# Question on New 211



## dnelms (Nov 20, 2006)

My parents just had 2 Echo 3900 boxes replaced with the 211HD boxes. On the old box, there was an output for coax that we used to show whatever was tuned on the Dish box to a small TV next to their dinner table. Used composite connections for their TV. Now that they have the updated box, I connected their TV with HDMI. I bought a small RCA to coax adapter thinking that the video signal from the composite (yellow) port on the new box would carry that signal thru the coax into the other room. Didn't work.

Does the 211 output signals thru all their ports at the same time?

Is it technically possible to use that adapter I bought from Monoprice to get the signal to the other TV? 

Thanks


----------



## Jim5506 (Jun 7, 2004)

All ports on the ViP 211 are active all the time.



The ViP211 and ViP211k both have a TV out port on the back, you should be able to use that.



I am not sure what the output channel is since there is no ch3-ch4 switch on the back, i presume there is a software method of setting the output channel.



Just read the manual for 211k - output channels is 3 or 4 set in MEUN - System Setup - Installation - Modulator Setup.


----------



## dnelms (Nov 20, 2006)

Jim5506 said:


> All ports on the ViP 211 are active all the time.
> 
> The ViP211 and ViP211k both have a TV out port on the back, you should be able to use that.
> 
> I am not sure what the output channel is since there is no ch3-ch4 switch on the back, i presume there is a software method of setting the output channel.
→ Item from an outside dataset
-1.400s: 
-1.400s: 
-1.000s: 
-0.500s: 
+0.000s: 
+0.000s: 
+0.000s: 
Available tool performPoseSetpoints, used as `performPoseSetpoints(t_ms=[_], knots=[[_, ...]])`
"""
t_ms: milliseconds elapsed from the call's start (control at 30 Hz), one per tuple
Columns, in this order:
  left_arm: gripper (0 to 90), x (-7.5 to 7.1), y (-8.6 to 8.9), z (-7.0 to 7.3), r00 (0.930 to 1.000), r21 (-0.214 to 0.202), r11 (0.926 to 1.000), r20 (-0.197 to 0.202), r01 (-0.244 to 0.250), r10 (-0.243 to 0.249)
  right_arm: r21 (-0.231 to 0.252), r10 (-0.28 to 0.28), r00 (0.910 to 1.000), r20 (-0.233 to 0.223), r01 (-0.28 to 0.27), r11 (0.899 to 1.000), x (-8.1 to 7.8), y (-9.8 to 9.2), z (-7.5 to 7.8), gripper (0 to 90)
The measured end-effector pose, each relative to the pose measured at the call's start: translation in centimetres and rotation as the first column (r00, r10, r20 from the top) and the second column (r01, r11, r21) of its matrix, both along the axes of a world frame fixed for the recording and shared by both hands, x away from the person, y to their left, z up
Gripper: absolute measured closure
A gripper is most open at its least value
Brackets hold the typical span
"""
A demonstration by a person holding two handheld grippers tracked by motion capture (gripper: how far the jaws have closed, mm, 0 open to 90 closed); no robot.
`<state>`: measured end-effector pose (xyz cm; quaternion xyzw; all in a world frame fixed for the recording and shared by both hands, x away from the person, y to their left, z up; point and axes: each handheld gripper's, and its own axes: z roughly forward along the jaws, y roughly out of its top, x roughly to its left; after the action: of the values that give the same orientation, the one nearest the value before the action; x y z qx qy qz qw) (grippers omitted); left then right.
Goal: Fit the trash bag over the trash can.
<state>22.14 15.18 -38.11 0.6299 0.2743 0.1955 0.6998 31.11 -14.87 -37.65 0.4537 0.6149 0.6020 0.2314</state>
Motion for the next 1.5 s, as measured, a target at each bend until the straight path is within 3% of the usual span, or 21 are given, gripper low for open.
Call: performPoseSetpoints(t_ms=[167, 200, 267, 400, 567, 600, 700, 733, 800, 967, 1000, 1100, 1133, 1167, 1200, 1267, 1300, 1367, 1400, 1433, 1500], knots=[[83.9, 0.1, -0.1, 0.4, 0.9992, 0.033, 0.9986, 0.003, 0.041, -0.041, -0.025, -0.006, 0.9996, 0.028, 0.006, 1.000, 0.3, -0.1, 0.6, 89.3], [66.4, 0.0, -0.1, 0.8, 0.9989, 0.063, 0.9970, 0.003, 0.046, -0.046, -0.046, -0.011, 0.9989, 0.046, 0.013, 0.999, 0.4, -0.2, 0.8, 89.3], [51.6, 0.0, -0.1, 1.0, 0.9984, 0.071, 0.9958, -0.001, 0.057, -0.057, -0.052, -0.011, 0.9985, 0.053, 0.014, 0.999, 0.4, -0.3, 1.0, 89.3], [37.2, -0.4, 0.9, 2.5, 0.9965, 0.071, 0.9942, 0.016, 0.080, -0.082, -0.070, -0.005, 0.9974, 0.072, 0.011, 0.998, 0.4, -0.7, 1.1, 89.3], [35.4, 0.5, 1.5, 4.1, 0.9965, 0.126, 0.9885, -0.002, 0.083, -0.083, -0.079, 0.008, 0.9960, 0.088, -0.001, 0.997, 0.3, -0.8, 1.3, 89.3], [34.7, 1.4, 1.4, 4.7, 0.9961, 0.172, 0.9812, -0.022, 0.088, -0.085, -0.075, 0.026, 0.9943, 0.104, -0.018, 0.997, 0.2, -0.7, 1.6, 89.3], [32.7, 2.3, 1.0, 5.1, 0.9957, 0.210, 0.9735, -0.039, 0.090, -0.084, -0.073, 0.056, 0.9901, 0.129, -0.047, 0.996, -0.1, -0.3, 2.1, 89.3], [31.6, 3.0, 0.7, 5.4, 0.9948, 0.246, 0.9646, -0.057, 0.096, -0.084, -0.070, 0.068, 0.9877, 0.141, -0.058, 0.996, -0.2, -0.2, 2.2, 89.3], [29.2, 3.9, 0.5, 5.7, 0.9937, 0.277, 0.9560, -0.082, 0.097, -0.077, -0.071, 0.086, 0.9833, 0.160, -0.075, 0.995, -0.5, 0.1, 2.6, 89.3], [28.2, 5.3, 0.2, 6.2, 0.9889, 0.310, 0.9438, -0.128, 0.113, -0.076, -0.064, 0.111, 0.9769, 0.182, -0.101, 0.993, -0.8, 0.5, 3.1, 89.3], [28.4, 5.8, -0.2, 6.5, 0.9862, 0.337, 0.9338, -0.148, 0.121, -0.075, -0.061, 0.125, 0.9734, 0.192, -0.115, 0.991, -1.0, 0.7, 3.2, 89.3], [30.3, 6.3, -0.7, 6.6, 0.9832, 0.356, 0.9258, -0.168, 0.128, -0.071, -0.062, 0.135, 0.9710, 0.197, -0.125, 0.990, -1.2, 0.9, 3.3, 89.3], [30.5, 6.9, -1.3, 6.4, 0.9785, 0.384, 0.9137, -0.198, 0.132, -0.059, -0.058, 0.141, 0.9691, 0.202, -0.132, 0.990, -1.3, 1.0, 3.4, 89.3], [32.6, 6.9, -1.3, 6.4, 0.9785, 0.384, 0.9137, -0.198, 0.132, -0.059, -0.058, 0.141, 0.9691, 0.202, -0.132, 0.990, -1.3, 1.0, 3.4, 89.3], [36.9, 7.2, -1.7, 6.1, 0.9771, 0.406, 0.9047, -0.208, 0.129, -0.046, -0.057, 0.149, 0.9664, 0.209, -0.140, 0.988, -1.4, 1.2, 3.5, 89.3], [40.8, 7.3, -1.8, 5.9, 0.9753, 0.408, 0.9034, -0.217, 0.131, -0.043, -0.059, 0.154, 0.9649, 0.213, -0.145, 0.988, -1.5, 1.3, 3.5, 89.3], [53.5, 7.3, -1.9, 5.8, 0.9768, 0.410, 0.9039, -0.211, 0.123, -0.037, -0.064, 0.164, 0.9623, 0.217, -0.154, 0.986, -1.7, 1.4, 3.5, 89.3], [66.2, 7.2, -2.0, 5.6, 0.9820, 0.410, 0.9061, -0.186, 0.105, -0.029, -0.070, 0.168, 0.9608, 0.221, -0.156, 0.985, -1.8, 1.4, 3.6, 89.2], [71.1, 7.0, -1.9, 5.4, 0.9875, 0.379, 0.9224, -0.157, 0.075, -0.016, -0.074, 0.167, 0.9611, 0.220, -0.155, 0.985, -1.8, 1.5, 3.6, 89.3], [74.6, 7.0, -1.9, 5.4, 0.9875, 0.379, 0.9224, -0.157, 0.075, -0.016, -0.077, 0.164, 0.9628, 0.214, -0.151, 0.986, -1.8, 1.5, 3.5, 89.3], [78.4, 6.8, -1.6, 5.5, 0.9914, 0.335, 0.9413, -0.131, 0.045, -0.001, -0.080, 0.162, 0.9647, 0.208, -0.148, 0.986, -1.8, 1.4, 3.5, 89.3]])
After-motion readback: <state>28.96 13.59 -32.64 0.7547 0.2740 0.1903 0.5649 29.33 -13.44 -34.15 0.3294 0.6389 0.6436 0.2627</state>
Thanks.. must have missed that or I have the wrong model number in my head.

EDIT: an update. The model is 211Z and it does NOT have a coax connection for TV out. So back to my original question... should the RCA to coax adapter work?


----------



## RBA (Apr 14, 2013)

dnelms said:


> Thanks.. must have missed that or I have the wrong model number in my head.
> 
> EDIT: an update. The model is 211Z and it does NOT have a coax connection for TV out. So back to my original question... should the RCA to coax adapter work?


What do you have for an adapter a ch 3/4 modulator will connect to the red/white/yellow RCA jacks on the back of the receiver.


----------



## harsh (Jun 15, 2003)

dnelms said:


> EDIT: an update. The model is 211Z and it does NOT have a coax connection for TV out. So back to my original question... should the RCA to coax adapter work?


An RF modulator (or whatever is built into a VCR/DVD recorder) will work. Something that converts from RCA to coax will NOT as the RCA output is line level NTSC video and audio, NOT a TV channel.


----------